### The problem
Please repeat the listing exactly, starting at its first line and stopping after the line that contains "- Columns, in".

### Excerpted data
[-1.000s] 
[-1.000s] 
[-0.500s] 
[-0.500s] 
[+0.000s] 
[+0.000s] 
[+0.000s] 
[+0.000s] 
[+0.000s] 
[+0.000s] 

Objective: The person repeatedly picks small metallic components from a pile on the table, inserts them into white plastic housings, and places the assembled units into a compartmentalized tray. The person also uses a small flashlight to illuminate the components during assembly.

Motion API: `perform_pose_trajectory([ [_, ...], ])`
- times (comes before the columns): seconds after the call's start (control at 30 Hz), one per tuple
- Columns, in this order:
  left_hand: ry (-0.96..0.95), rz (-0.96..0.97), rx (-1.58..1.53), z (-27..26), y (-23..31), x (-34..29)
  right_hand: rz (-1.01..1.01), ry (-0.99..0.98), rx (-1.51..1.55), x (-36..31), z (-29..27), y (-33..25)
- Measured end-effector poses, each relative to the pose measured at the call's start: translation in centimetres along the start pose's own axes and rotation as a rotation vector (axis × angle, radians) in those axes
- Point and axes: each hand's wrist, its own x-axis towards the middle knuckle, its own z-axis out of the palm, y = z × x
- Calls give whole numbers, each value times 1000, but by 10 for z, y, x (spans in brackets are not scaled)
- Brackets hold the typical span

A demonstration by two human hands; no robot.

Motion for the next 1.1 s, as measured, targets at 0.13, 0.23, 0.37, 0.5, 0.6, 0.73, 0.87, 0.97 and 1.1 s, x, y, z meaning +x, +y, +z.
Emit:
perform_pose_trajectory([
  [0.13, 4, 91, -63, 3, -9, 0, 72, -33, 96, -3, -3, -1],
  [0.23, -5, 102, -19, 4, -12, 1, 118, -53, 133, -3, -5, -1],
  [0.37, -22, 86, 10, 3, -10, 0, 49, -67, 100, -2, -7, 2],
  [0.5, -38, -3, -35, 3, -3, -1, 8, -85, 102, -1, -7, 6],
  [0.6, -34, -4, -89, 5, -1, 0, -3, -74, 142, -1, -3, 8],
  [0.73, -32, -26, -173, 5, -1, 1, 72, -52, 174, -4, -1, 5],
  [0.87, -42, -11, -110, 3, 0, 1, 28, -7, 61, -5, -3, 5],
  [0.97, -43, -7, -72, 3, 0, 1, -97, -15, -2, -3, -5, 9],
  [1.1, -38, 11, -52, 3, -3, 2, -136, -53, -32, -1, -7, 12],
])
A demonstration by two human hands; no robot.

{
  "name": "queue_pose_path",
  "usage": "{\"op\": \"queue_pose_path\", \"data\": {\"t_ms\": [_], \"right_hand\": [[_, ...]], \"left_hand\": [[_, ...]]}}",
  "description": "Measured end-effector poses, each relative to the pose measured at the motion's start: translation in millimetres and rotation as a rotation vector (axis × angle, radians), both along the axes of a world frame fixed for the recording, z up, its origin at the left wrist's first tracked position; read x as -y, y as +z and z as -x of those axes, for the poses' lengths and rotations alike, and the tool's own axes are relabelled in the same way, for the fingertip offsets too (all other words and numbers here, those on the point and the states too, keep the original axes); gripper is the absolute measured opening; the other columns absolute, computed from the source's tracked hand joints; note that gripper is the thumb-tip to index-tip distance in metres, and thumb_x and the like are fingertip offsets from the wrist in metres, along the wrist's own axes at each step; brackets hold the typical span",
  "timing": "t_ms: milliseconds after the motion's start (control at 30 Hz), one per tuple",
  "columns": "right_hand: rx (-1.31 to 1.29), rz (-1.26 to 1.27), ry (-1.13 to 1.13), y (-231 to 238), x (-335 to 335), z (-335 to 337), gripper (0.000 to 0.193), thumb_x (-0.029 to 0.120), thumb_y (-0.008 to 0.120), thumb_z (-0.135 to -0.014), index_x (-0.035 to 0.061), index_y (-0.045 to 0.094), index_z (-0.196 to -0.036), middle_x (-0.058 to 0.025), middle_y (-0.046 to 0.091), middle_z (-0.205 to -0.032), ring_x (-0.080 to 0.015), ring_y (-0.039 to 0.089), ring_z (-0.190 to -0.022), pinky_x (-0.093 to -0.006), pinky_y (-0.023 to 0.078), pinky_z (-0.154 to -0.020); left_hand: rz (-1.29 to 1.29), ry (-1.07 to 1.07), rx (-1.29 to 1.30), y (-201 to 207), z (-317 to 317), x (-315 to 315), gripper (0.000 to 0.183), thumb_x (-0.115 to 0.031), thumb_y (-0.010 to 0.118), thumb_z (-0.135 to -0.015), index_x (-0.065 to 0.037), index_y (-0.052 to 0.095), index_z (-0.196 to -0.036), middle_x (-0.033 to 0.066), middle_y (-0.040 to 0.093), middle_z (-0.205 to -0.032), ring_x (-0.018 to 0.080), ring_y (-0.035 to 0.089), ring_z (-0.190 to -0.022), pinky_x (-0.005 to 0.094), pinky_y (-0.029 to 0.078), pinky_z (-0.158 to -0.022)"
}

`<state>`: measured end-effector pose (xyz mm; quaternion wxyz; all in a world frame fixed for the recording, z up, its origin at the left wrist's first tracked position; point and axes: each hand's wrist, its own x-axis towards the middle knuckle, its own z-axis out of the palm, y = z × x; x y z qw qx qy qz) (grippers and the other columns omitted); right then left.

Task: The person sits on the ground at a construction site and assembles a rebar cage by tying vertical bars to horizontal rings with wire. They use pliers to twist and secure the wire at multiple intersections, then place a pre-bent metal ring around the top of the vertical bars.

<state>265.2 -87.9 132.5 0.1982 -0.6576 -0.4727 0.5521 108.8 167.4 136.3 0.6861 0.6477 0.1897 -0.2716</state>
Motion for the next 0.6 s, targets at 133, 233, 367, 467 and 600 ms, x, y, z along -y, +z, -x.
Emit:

### Response box
[-1.000s] 
[-1.000s] 
[-0.500s] 
[-0.500s] 
[+0.000s] 
[+0.000s] 
[+0.000s] 
[+0.000s] 
[+0.000s] 
[+0.000s] 

Objective: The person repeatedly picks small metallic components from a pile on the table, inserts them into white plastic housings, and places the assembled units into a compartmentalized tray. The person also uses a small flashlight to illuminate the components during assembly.

Motion API: `perform_pose_trajectory([ [_, ...], ])`
- times (comes before the columns): seconds after the call's start (control at 30 Hz), one per tuple
- Columns, in this order:

This exercise has no more to it.